### Task
This exercise calls for copying every line below that holds the word "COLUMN".

Dataset entries:
□ □ □ □ □

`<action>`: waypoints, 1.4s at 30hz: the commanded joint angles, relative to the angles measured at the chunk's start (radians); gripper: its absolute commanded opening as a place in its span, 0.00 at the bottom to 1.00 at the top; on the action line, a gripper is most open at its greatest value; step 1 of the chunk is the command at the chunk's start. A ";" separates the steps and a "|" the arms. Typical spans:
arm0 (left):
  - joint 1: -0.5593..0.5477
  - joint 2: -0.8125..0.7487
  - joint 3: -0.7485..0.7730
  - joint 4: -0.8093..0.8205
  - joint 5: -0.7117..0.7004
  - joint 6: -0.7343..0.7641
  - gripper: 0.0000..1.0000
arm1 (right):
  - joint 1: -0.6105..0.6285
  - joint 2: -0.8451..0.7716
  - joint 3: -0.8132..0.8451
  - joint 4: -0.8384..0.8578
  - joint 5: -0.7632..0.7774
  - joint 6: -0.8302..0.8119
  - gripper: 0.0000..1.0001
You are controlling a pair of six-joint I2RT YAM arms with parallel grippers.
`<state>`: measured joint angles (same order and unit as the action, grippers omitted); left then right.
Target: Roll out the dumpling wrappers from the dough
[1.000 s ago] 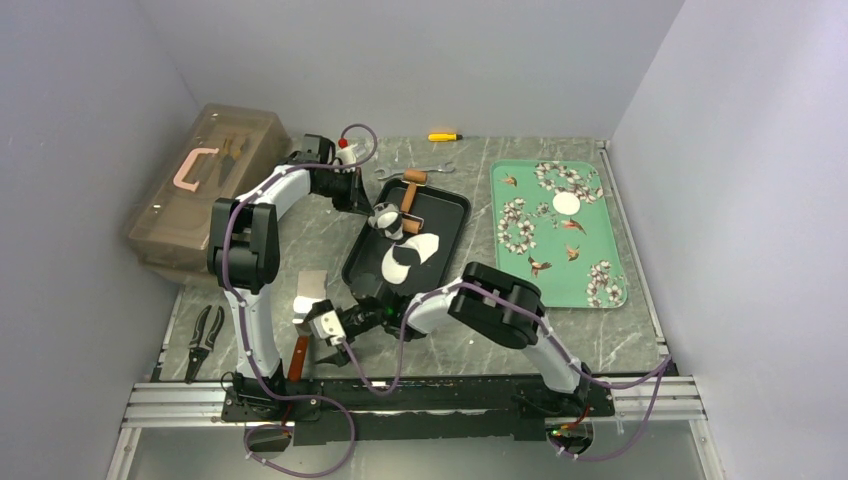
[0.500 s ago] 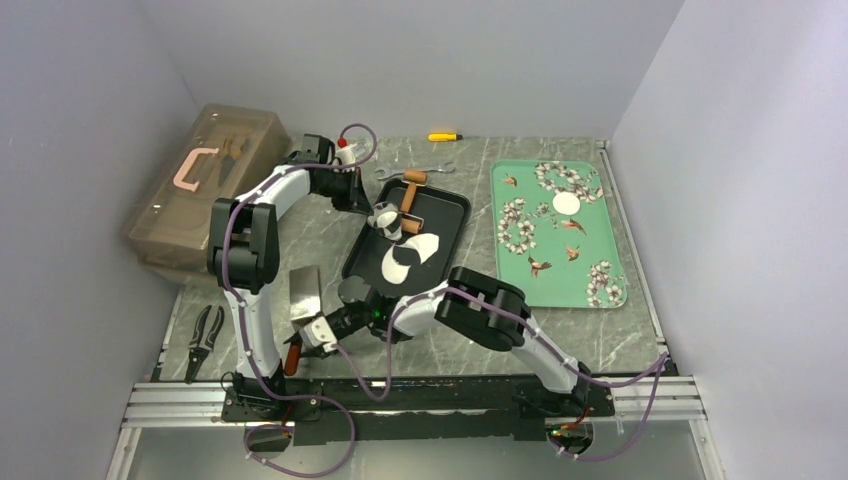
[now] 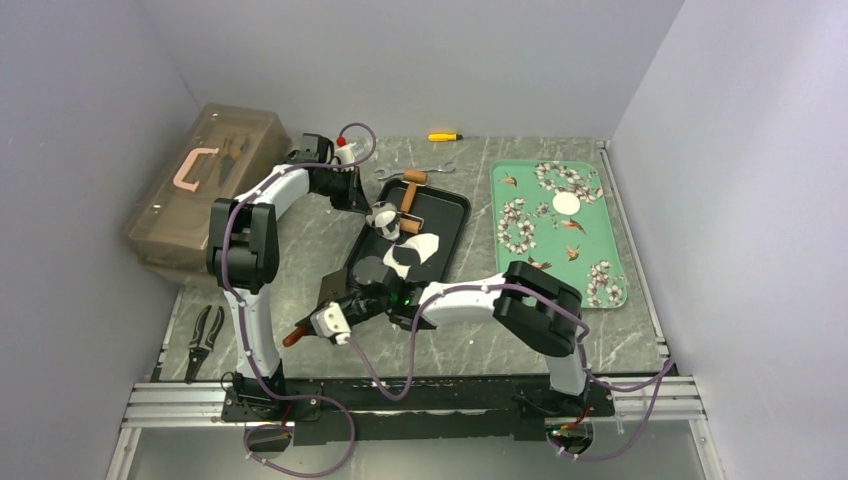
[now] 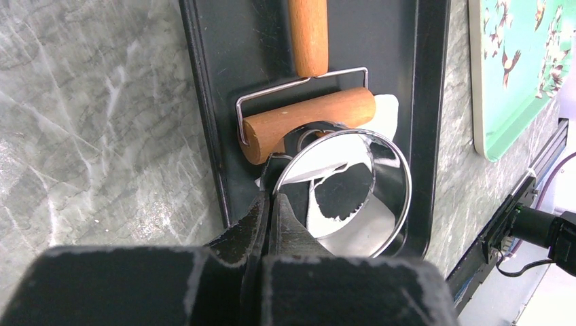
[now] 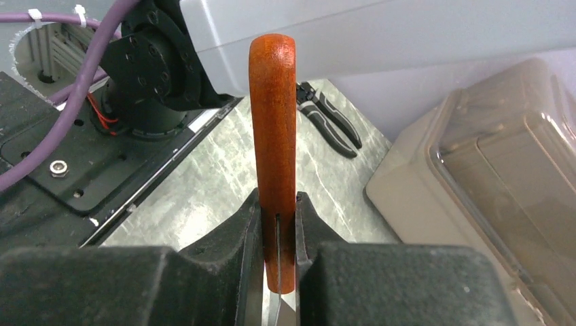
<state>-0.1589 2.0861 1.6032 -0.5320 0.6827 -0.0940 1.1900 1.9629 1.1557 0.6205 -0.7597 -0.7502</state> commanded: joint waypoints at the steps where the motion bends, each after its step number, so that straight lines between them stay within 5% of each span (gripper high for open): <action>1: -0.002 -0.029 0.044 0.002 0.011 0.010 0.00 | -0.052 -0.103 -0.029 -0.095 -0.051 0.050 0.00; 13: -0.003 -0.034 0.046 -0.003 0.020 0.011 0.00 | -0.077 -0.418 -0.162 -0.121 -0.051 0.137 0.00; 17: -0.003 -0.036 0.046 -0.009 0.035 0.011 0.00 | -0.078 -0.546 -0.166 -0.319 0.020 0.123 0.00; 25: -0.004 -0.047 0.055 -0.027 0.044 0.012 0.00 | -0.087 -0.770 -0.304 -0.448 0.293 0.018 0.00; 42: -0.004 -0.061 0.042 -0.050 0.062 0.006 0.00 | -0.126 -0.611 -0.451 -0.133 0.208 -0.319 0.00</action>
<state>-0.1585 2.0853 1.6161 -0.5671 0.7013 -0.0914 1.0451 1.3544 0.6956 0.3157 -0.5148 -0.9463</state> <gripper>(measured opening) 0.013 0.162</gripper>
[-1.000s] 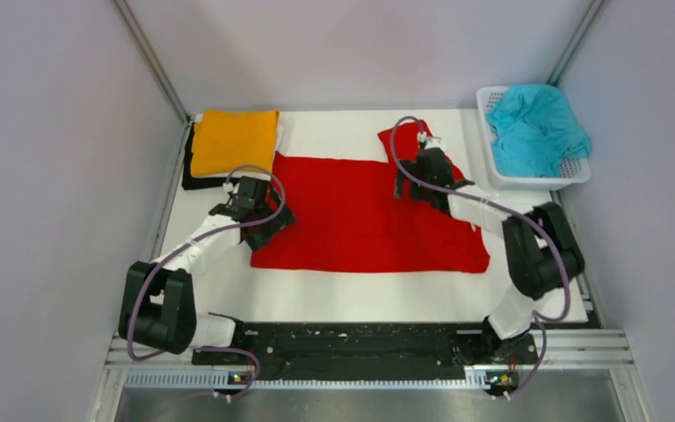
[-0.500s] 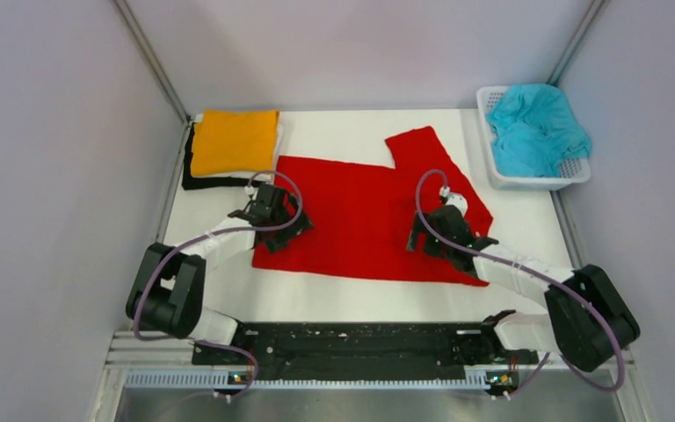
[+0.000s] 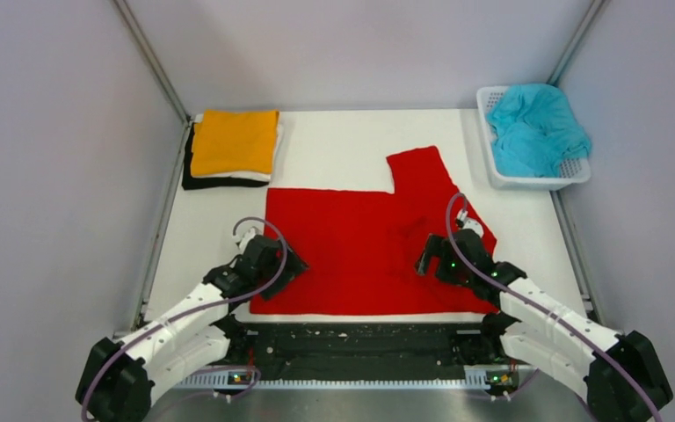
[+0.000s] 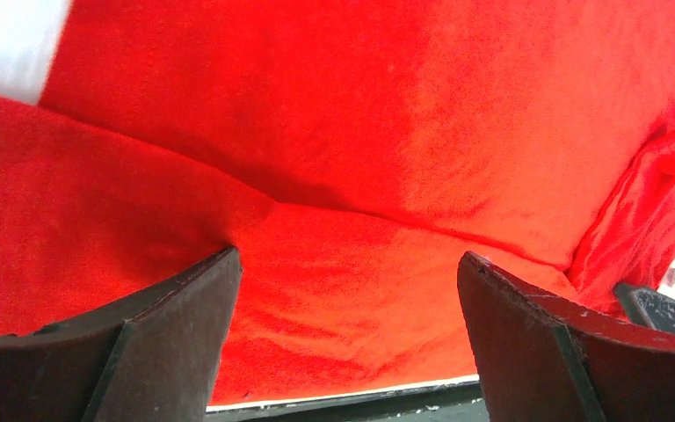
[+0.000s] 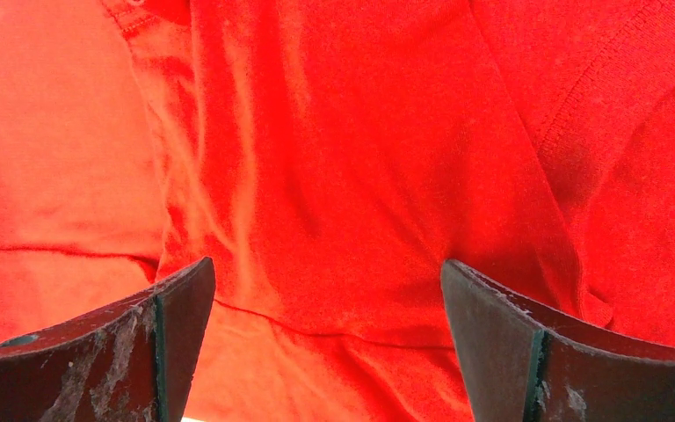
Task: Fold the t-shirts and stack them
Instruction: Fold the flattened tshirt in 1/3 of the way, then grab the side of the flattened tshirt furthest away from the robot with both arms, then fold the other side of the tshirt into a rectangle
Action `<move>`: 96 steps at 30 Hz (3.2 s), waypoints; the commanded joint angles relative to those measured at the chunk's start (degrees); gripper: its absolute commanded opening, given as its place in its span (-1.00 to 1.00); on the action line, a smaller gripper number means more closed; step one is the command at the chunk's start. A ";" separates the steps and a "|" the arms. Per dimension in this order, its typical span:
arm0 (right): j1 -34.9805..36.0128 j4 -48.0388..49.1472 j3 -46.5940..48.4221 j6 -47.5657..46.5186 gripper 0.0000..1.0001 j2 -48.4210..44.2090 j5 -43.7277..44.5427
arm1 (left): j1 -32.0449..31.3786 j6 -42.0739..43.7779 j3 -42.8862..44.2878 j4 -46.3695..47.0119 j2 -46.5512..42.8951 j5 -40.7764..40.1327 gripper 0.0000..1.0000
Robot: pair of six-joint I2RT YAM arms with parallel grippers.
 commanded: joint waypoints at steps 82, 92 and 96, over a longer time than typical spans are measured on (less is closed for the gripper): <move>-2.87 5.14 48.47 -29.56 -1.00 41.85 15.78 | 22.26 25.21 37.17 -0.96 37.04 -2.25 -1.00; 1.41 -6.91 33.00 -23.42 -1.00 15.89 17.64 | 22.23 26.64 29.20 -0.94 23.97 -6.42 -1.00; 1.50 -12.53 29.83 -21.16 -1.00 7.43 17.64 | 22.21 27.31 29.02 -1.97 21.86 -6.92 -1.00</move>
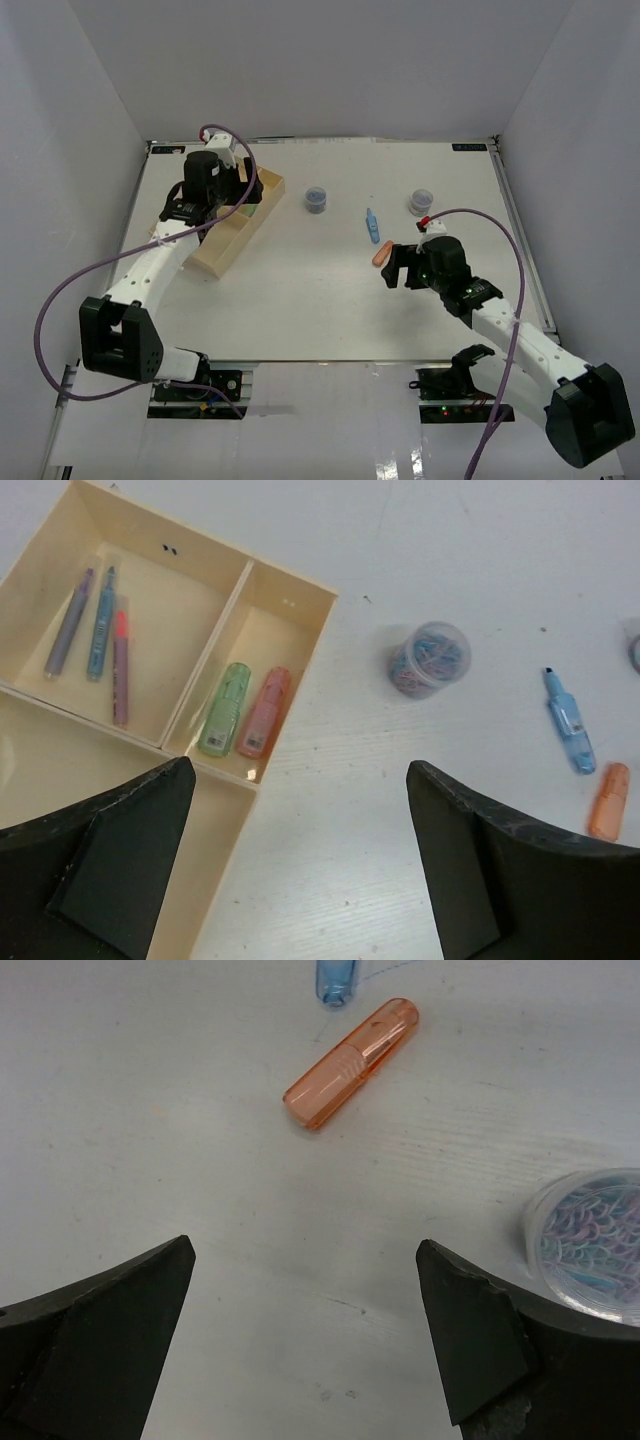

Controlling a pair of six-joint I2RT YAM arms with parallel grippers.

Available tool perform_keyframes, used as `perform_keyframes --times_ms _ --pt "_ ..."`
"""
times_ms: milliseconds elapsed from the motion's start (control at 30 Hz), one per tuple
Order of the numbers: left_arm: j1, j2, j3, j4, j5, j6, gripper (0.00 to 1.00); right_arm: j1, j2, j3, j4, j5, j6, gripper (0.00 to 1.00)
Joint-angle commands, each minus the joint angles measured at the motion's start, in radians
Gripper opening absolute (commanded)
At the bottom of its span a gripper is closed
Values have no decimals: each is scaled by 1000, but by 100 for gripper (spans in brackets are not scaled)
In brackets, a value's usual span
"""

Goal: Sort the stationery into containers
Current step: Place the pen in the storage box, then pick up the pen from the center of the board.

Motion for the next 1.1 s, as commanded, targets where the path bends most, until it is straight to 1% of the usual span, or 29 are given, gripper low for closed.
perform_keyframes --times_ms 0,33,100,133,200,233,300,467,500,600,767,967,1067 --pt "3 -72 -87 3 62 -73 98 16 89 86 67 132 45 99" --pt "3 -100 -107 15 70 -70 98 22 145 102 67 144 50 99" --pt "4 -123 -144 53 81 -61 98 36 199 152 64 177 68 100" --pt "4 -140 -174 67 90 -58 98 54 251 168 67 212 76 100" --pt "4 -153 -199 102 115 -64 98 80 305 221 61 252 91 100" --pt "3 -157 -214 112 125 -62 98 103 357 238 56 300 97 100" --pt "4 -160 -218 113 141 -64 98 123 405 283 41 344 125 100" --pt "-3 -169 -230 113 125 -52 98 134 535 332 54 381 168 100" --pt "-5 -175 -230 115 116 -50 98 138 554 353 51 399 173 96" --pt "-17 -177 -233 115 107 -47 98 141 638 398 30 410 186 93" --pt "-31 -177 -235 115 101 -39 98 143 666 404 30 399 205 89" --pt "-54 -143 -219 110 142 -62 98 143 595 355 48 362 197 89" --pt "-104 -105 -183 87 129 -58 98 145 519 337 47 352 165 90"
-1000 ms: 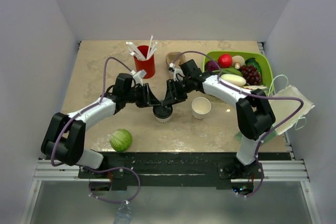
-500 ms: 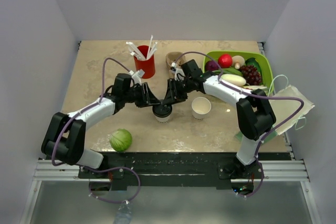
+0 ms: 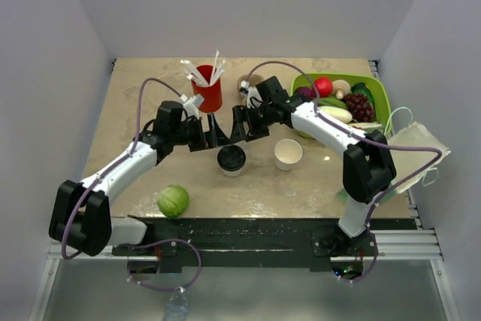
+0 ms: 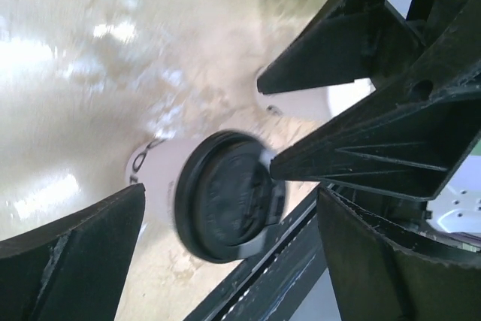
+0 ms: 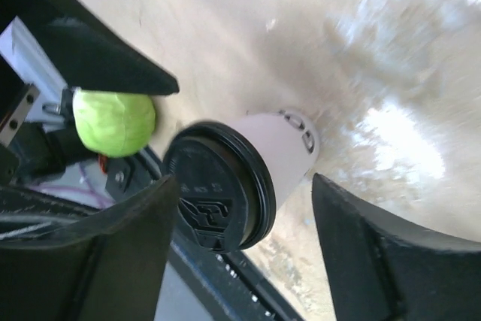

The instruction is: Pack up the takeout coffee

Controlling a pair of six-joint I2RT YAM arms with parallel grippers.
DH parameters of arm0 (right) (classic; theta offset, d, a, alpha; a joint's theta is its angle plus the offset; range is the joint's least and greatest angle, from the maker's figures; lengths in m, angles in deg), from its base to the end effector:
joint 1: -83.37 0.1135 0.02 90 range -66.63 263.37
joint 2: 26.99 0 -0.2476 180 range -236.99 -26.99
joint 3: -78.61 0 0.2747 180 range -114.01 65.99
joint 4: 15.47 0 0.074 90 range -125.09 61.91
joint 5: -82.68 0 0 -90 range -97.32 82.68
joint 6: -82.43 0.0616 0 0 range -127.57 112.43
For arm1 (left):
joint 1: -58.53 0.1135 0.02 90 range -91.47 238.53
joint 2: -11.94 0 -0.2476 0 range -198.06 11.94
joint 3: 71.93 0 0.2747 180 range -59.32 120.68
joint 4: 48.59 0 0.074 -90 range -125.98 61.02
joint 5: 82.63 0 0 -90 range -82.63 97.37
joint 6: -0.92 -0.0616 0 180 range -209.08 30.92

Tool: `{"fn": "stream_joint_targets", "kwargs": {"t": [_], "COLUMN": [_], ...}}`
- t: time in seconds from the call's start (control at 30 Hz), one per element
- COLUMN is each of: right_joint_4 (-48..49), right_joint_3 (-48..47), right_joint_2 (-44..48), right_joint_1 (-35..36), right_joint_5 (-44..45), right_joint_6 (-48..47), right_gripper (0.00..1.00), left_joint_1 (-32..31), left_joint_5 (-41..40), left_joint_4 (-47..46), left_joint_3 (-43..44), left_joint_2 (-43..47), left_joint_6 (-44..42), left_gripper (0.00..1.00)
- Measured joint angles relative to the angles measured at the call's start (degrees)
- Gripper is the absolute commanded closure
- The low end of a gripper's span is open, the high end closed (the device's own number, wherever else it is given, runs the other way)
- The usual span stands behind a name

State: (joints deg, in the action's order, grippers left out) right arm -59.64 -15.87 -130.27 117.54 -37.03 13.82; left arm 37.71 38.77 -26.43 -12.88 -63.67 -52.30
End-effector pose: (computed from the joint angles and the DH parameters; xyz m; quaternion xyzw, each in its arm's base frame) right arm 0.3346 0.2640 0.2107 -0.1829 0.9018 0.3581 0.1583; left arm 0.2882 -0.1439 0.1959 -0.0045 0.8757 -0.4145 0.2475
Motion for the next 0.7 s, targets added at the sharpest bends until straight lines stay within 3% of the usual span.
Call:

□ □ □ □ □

### Task response
Tool: `{"fn": "stream_joint_targets", "kwargs": {"t": [_], "COLUMN": [_], ...}}`
- COLUMN is each of: right_joint_4 (-48..49), right_joint_3 (-48..47), right_joint_2 (-44..48), right_joint_1 (-35..36), right_joint_5 (-44..45), right_joint_6 (-48..47), right_gripper (0.00..1.00), left_joint_1 (-32..31), left_joint_5 (-41..40), left_joint_4 (-47..46), left_joint_3 (-43..44), left_joint_2 (-43..47), left_joint_6 (-44..42), left_gripper (0.00..1.00)

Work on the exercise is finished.